Safety precautions for individuals who spend time with those who experience seizures include the below.

  • Place people experiencing seizures on the floor on their left side and put something soft and small, such as a pillow, under their neck.
  • Loosen any clothing around the neck or anything that could interfere with breathing.
  • Remove any nearby objects that could cause harm.
  • If someone is wandering or seems confused, gently help them walk and restrict access to other areas.
  • Talk to the person in a comforting manner and reassure them they are OK.
  • Time the seizure and take notes about someone’s symptoms and what they were doing when the seizure developed, if possible.
  • Ensure the person can breathe easily by checking their airways for any obstructions. If there are obstructions, remove them, but do not force the mouth or teeth to open. Obstructions might include gum, a retainer, food, or other objects that could fall into the airway and block it.

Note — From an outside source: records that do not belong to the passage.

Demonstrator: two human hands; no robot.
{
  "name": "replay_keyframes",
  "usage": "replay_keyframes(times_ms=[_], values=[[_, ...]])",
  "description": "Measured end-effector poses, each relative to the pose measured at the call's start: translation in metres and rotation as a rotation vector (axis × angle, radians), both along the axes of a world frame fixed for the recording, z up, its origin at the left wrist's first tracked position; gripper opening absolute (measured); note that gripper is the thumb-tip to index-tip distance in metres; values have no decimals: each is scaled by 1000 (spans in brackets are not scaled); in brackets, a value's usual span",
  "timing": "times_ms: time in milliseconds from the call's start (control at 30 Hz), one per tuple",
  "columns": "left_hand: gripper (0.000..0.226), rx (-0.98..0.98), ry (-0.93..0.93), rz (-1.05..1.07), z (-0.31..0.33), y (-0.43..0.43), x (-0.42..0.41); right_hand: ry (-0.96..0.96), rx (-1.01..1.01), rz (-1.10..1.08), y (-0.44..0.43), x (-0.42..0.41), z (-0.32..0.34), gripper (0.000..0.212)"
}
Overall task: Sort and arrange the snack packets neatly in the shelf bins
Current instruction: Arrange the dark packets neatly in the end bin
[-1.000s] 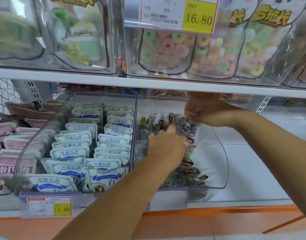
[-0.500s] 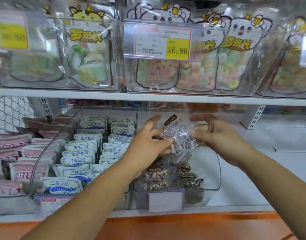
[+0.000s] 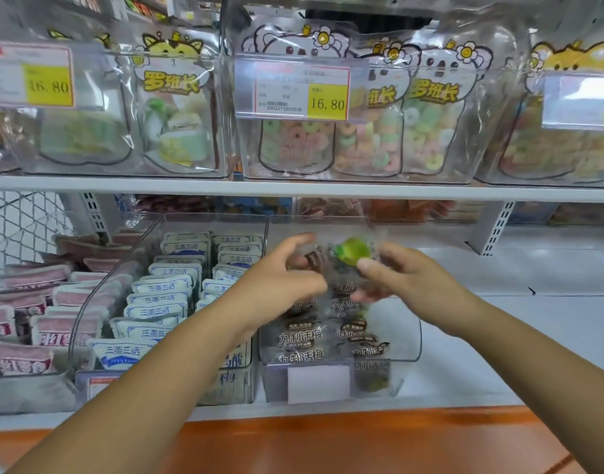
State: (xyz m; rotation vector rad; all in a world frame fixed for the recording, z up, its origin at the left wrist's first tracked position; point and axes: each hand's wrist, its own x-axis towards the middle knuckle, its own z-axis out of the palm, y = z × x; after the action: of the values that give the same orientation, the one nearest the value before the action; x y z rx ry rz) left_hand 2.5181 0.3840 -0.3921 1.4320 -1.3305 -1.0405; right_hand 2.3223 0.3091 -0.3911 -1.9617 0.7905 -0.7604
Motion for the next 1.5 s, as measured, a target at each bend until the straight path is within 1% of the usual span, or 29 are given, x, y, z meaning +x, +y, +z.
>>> replay_keyframes(times_ms=[33,67,100,133,200,233,267,300,367,433,467,500,567,633,667,700,767,833,900,933,1000,1067,1167,1300,1367,1433,1467,1500], values=[[59,-20,-157,20,0,1,1,-16,113,2,-1,-2,2,29],[54,-43,-211,41,1,3,0,13,139,4,-2,-4,3,41],[49,-46,-185,42,-1,3,1,49,128,6,-4,-5,2,48],[43,-28,-91,33,-4,2,1,70,120,8,-3,-4,0,49],[34,-7,74,20,-5,0,-2,73,153,13,-1,-2,-1,43],[31,-22,87,20,-5,-1,-2,48,161,-2,0,0,0,38],[29,-49,62,33,-5,-2,-2,21,150,-35,0,1,2,34],[27,-91,13,54,-5,-3,-2,-9,126,-87,-3,1,3,37],[23,-176,-153,80,-5,-6,-2,-40,45,-190,-6,-2,8,55],[22,-233,-287,89,-5,-7,-4,16,-55,-168,-7,-3,13,53],[21,-255,-311,87,-6,-8,-6,91,-118,-129,-5,-4,15,49],[22,-273,-331,80,-6,-9,-9,184,-182,-108,-5,-5,16,43],[37,-266,-396,74,-7,-9,-14,326,-306,-128,-8,-6,17,28],[58,-204,-487,70,-12,-11,-15,433,-372,-192,-11,-10,18,29],[63,-171,-560,66,-15,-12,-14,494,-387,-214,-11,-12,18,33],[64,-143,-644,57,-18,-12,-13,555,-404,-211,-10,-13,17,36],[59,-114,-793,11,-21,-11,-12,639,-458,-154,-6,-10,9,36],[55,-91,-877,-47,-23,-10,-12,727,-542,-93,-2,-3,-4,34],[52,-64,-900,-75,-22,-10,-11,865,-629,-56,-2,4,-13,36],[50,-55,-902,-86,-21,-10,-10,893,-618,-44,-2,5,-12,38],[49,-45,-928,-120,-19,-11,-8,852,-567,-27,-3,5,-6,37],[54,-38,-958,-152,-18,-10,-8,863,-642,-27,-7,4,-4,28],[61,-31,-963,-159,-16,-11,-8,980,-793,-93,-11,11,-11,28],[62,-17,-956,-167,-17,-12,-10,1115,-862,-85,-19,25,-25,25],[61,-26,-953,-149,-18,-13,-11,1131,-861,-67,-24,28,-26,22],[61,-61,-956,-109,-20,-16,-12,1141,-815,-7,-27,28,-19,20],[63,-75,-961,-88,-21,-17,-13,1155,-742,51,-28,27,-12,17],[66,-85,-971,-75,-22,-18,-14,1135,-614,105,-28,25,-2,15]])
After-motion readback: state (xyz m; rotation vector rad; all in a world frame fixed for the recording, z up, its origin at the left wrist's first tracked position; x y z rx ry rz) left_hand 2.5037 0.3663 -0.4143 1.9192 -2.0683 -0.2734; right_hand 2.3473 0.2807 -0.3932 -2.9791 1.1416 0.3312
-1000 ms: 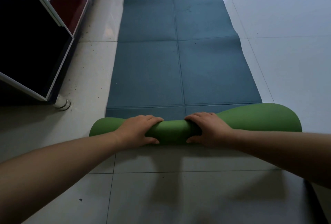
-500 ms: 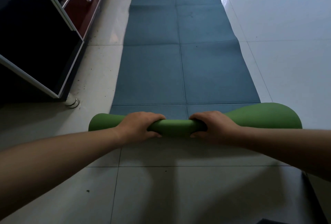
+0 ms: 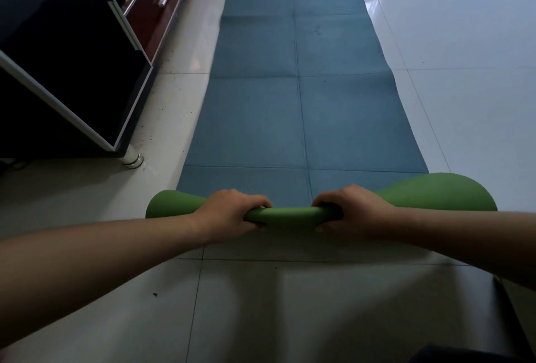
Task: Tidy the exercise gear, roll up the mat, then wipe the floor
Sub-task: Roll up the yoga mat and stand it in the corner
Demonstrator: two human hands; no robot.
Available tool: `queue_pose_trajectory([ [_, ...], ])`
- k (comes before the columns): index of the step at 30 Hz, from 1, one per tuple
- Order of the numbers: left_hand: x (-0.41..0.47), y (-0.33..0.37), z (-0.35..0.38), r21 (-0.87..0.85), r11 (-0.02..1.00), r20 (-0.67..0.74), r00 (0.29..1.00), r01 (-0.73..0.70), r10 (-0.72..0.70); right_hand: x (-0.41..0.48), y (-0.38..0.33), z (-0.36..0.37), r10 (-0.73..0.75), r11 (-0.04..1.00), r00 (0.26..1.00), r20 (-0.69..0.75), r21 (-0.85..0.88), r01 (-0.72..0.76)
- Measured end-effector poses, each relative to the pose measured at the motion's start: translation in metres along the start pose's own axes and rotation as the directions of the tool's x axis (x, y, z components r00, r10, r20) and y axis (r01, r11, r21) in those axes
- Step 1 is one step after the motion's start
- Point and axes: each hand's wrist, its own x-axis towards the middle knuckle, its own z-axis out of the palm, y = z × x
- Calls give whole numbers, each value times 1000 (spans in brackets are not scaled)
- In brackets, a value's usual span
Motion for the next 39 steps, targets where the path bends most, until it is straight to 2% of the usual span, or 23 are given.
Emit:
queue_pose_trajectory([
  [7,-14,0,11,-69,998,136,990,-15,24,-13,-3,11,8,994,988,154,108,-25],
  [12,3,-6,9,-131,991,218,976,19,10,0,6,12,64,982,980,190,164,-96],
  [18,24,-15,17,-122,991,281,960,49,-13,21,22,22,110,979,967,231,140,-145],
  [21,28,-23,23,-62,998,249,968,32,-16,32,28,24,121,981,969,214,124,-150],
  [23,29,-26,26,-29,999,160,987,-13,17,40,32,23,129,981,972,199,120,-155],
  [27,30,-28,32,107,971,-6,976,-215,217,50,42,19,161,975,970,181,122,-185],
  [29,30,-28,35,161,956,2,969,-245,248,53,46,19,181,967,966,184,144,-208],
  [35,48,-31,36,186,971,110,985,-153,134,62,55,15,273,945,951,145,142,-294],
  [39,61,-32,26,201,975,190,980,-91,52,62,52,13,311,948,950,-14,74,-309],
])
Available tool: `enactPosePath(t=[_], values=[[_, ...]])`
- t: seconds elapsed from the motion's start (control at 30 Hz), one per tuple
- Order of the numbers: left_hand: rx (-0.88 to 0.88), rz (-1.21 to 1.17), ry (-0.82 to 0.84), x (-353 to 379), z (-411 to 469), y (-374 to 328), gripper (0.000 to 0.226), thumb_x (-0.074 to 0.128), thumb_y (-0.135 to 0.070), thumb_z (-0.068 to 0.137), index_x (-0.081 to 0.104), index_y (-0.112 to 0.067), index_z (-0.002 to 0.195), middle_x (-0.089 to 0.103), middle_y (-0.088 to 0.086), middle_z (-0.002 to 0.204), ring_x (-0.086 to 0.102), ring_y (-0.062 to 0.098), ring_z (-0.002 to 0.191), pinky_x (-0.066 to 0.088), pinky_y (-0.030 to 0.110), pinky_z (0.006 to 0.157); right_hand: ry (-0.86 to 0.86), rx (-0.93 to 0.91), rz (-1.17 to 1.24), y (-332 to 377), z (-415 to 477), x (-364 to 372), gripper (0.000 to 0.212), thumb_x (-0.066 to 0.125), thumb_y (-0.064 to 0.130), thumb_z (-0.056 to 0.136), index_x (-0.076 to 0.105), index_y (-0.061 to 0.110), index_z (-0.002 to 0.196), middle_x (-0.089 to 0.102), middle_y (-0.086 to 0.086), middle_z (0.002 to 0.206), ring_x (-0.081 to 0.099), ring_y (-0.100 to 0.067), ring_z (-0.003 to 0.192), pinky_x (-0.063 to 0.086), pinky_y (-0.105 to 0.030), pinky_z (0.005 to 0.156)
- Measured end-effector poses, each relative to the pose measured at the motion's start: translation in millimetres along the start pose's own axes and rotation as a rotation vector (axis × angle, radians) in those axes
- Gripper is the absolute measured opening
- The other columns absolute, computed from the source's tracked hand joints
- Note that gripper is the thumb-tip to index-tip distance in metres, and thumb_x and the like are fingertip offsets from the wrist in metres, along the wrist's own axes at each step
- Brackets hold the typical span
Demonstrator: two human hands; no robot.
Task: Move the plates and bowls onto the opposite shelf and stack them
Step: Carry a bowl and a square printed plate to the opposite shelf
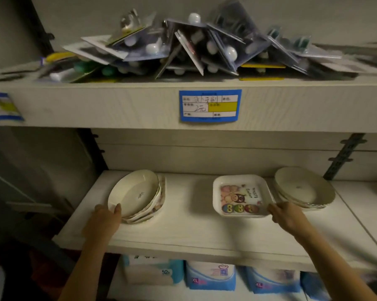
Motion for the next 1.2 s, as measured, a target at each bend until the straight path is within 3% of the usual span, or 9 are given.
enactPosePath(t=[0.07, 0.17, 0.3, 0.37, 0.47, 0.6, 0.83, 0.97, 1.2], values=[[0.01, 0.048, 0.113, 14.7, 14.4, 9.8, 0.054, 0.038, -0.047, 0.091, 0.057, 0.001, 0.107, 0.062, 0.022, 0.105, 0.058, 0.035, 0.096, 0.046, 0.043, 0.089, -0.014, 0.008, 0.018, 0.8, -6.2, 4.4, 0.037, 0.041, 0.021, 0.097, 0.056, 0.013, 0.065, 0.053, -0.005, 0.06, 0.047, -0.015, 0.055, 0.036, -0.024, 0.051], [0.059, -0.005, 0.184, 19.5, 21.4, 7.2, 0.043, 0.043, -0.036, 0.092, 0.063, 0.002, 0.096, 0.064, 0.022, 0.098, 0.059, 0.035, 0.091, 0.046, 0.04, 0.084, -0.065, 0.053, 0.026, 1.4, -17.0, 5.2, 0.04, 0.043, 0.02, 0.096, 0.053, 0.016, 0.058, 0.054, -0.003, 0.059, 0.048, -0.017, 0.058, 0.036, -0.028, 0.056], [0.075, -0.082, 0.219, 15.9, 27.9, 4.3, 0.034, 0.051, -0.027, 0.089, 0.064, 0.003, 0.096, 0.063, 0.023, 0.098, 0.057, 0.036, 0.092, 0.043, 0.037, 0.079, -0.102, 0.103, 0.041, 2.5, -32.3, 7.7, 0.034, 0.043, 0.019, 0.096, 0.059, 0.006, 0.069, 0.06, -0.012, 0.069, 0.055, -0.028, 0.074, 0.043, -0.038, 0.071], [0.081, -0.103, 0.235, 14.7, 31.1, 4.4, 0.032, 0.052, -0.026, 0.088, 0.065, 0.003, 0.093, 0.062, 0.023, 0.093, 0.057, 0.036, 0.088, 0.042, 0.037, 0.076, -0.117, 0.123, 0.055, 0.7, -37.4, 9.7, 0.032, 0.043, 0.019, 0.095, 0.062, 0.003, 0.076, 0.06, -0.012, 0.069, 0.054, -0.028, 0.072, 0.044, -0.041, 0.073], [0.105, -0.164, 0.221, 8.1, 35.5, 0.4, 0.029, 0.052, -0.022, 0.088, 0.062, 0.004, 0.078, 0.058, 0.02, 0.075, 0.053, 0.032, 0.073, 0.039, 0.035, 0.068, -0.135, 0.155, 0.072, -6.3, -41.5, 11.7, 0.035, 0.043, 0.02, 0.095, 0.066, -0.002, 0.083, 0.054, -0.003, 0.06, 0.048, -0.019, 0.062, 0.039, -0.035, 0.068], [0.115, -0.342, 0.212, -1.6, 41.2, -2.1, 0.032, 0.051, -0.018, 0.087, 0.061, 0.006, 0.068, 0.046, 0.014, 0.056, 0.04, 0.025, 0.055, 0.032, 0.032, 0.06, -0.171, 0.183, 0.086, -14.3, -46.8, 10.9, 0.038, 0.044, 0.022, 0.095, 0.057, 0.009, 0.061, 0.052, -0.002, 0.057, 0.045, -0.016, 0.056, 0.035, -0.031, 0.059], [0.279, -0.475, 0.133, -36.2, 22.8, -28.4, 0.032, 0.046, -0.018, 0.09, 0.054, -0.006, 0.062, 0.052, 0.017, 0.068, 0.047, 0.03, 0.069, 0.036, 0.036, 0.068, -0.225, 0.211, 0.174, -24.3, -67.8, 4.9, 0.036, 0.044, 0.022, 0.095, 0.058, 0.007, 0.066, 0.052, -0.003, 0.06, 0.045, -0.016, 0.058, 0.036, -0.032, 0.058], [0.396, -0.58, 0.194, -39.8, -9.1, -61.0, 0.031, 0.047, -0.014, 0.091, 0.054, -0.007, 0.061, 0.054, 0.015, 0.071, 0.048, 0.028, 0.075, 0.035, 0.036, 0.072, -0.252, 0.25, 0.26, -44.4, -87.3, 3.1, 0.032, 0.043, 0.023, 0.096, 0.06, 0.008, 0.073, 0.05, -0.002, 0.062, 0.044, -0.014, 0.058, 0.036, -0.025, 0.055], [0.631, -0.576, 0.386, -8.1, -82.8, -140.1, 0.032, 0.048, -0.011, 0.09, 0.052, 0.0, 0.06, 0.046, 0.011, 0.055, 0.038, 0.021, 0.054, 0.028, 0.03, 0.058, -0.382, 0.306, 0.34, -86.4, -144.0, -21.8, 0.032, 0.041, 0.023, 0.097, 0.061, 0.01, 0.076, 0.058, -0.004, 0.071, 0.053, -0.016, 0.066, 0.044, -0.024, 0.062]])
Point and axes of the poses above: each hand's wrist, its own z-axis towards the middle knuckle, its own x-axis out of the palm, y = z × x, the point moved 10 cm from there along z, towards the middle knuckle
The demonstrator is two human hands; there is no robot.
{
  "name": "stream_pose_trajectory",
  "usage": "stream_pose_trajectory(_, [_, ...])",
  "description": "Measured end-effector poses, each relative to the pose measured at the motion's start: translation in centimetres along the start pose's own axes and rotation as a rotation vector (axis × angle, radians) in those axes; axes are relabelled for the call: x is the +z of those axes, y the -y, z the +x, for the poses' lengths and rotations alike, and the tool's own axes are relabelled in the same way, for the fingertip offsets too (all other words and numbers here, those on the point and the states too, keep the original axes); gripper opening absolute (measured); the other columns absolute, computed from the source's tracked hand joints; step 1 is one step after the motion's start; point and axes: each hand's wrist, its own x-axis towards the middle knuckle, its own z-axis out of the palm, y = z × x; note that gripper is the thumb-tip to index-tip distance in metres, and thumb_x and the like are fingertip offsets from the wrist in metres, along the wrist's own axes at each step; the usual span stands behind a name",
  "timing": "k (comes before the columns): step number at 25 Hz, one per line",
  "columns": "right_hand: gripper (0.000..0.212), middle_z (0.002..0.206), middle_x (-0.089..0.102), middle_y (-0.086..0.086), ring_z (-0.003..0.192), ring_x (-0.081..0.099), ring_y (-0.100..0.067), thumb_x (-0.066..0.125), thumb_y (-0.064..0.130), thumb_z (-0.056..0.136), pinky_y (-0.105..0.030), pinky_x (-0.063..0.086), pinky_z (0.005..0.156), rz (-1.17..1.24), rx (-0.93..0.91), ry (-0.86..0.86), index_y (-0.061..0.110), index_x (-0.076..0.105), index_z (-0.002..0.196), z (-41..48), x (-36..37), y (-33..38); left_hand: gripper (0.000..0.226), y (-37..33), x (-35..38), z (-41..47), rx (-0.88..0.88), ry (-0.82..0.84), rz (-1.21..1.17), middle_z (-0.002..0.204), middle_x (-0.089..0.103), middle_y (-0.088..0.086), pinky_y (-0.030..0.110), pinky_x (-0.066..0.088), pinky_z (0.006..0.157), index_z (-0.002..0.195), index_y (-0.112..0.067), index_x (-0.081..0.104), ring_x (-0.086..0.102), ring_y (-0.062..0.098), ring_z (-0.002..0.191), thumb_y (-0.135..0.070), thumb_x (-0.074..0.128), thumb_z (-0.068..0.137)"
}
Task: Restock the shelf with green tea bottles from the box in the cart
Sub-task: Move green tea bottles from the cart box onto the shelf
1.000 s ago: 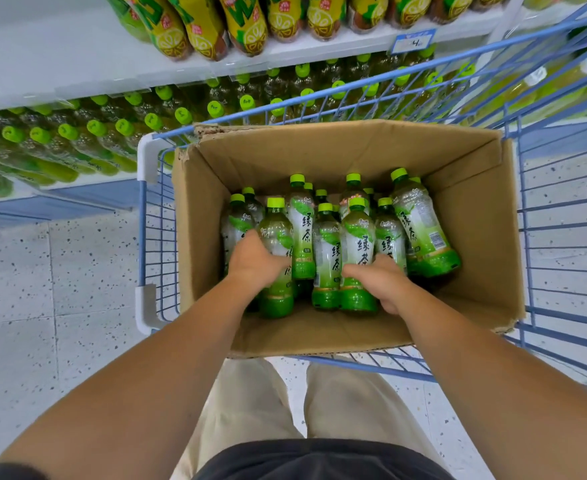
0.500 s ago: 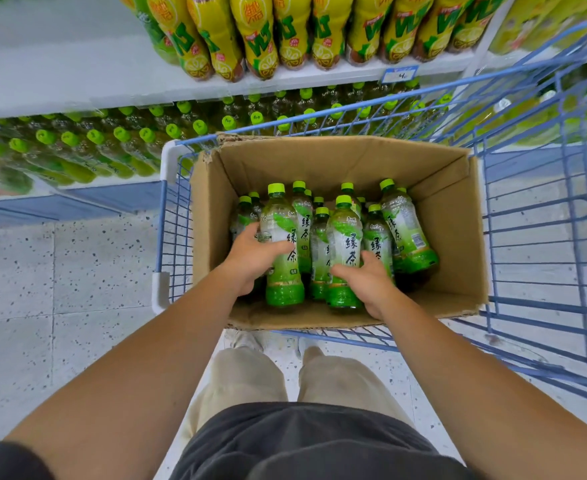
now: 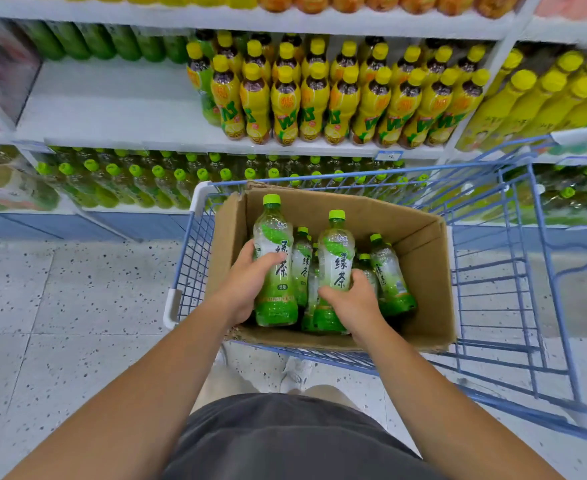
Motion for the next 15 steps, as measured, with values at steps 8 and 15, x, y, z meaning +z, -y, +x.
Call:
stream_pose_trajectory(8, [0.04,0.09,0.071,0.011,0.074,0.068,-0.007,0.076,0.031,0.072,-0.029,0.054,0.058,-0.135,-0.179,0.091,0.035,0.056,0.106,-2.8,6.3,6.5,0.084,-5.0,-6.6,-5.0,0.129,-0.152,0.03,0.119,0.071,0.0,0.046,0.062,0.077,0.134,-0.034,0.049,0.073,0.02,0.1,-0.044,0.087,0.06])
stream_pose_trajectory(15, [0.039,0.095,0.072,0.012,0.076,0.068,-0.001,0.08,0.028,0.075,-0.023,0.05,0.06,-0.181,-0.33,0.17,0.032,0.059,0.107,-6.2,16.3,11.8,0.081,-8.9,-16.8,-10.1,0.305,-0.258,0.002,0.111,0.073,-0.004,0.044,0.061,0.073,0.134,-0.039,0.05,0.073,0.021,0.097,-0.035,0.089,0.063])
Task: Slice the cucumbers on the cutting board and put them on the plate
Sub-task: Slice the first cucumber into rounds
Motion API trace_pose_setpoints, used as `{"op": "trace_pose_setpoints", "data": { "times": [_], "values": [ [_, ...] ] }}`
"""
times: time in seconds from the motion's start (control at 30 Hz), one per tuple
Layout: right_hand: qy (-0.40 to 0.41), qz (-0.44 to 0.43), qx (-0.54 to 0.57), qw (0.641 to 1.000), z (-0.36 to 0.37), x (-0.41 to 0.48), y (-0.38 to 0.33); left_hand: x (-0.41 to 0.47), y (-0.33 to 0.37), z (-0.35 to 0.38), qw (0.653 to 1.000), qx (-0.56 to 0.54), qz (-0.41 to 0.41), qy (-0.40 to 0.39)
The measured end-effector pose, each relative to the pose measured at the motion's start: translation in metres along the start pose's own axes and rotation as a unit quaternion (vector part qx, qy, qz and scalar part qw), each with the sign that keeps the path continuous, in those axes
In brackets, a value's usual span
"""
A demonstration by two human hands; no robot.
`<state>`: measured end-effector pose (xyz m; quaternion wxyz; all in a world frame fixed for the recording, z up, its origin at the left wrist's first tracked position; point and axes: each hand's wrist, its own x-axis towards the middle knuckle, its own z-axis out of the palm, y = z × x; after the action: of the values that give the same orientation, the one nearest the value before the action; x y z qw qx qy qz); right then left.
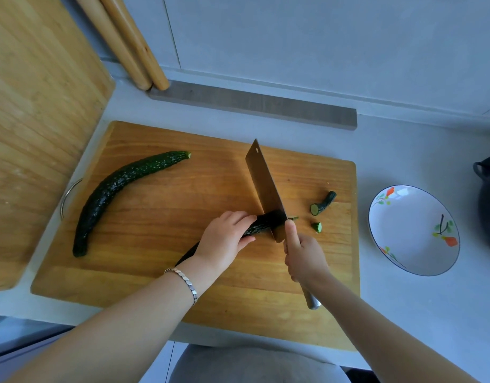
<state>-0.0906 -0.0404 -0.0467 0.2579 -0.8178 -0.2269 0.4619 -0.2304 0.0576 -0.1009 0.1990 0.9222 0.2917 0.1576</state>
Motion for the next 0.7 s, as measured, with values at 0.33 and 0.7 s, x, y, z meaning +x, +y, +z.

People who experience seizures should create a seizure action plan and discuss the steps with people they spend a lot of time with, so they know how to act if a seizure occurs.

People who experience seizures or have a seizure disorder will need to make certain considerations, beyond basic safety precautions, to manage their condition and stay healthy.

General management tips for individuals who experience seizures include:

  • Take medications as a doctor prescribes, and talk to a healthcare professional if new symptoms occur or symptoms worsen become more frequent.
  • Make sure all specialist doctors and family doctors know about the seizure condition.
  • Contact a doctor about potential negative interactions with seizure medications before taking over-the-counter medications or supplements.
  • Know the side effects of seizure medications a person takes, such as dizziness or vision problems, and accommodate them.
  • Never stop taking seizure medications suddenly or without the advice of a doctor.
  • Be aware of which food or drinks may interact with seizure medication. In particular, grapefruit juice negatively affects blood levels and some seizure medications.
  • Contact a doctor or pharmacist about side effects that do not cause noticeable symptoms, such as bone thinning, and find out how often a doctor will monitor these effects.
  • Contact a doctor or pharmacist before starting seizure medication and find out whether to use an alternative form of birth control.
  • Seek emergency care if an allergic rash occurs while taking seizure medicines.
  • Get sufficient sleep and practice good sleep hygiene.
  • Some seizure medications cause depression as a side effect. Contact a doctor if mood changes, anxiety, suicidal thoughts, or depression occur while taking seizure medications, and seek treatment, such as therapy or medications, for these side effects, such as therapy or medications.

People who experience seizures or have a seizure disorder, such as epilepsy, need to take several precautions to help ensure they are safe and do not seriously injure themselves during a seizure.

Individuals with seizures will also need to talk with others they are often around about ways to help protect them. They should also discuss the steps people should take in the event of a seizure.

A person should always contact a medical professional if a seizure occurs for the first time or if seizures worsen and become more frequent.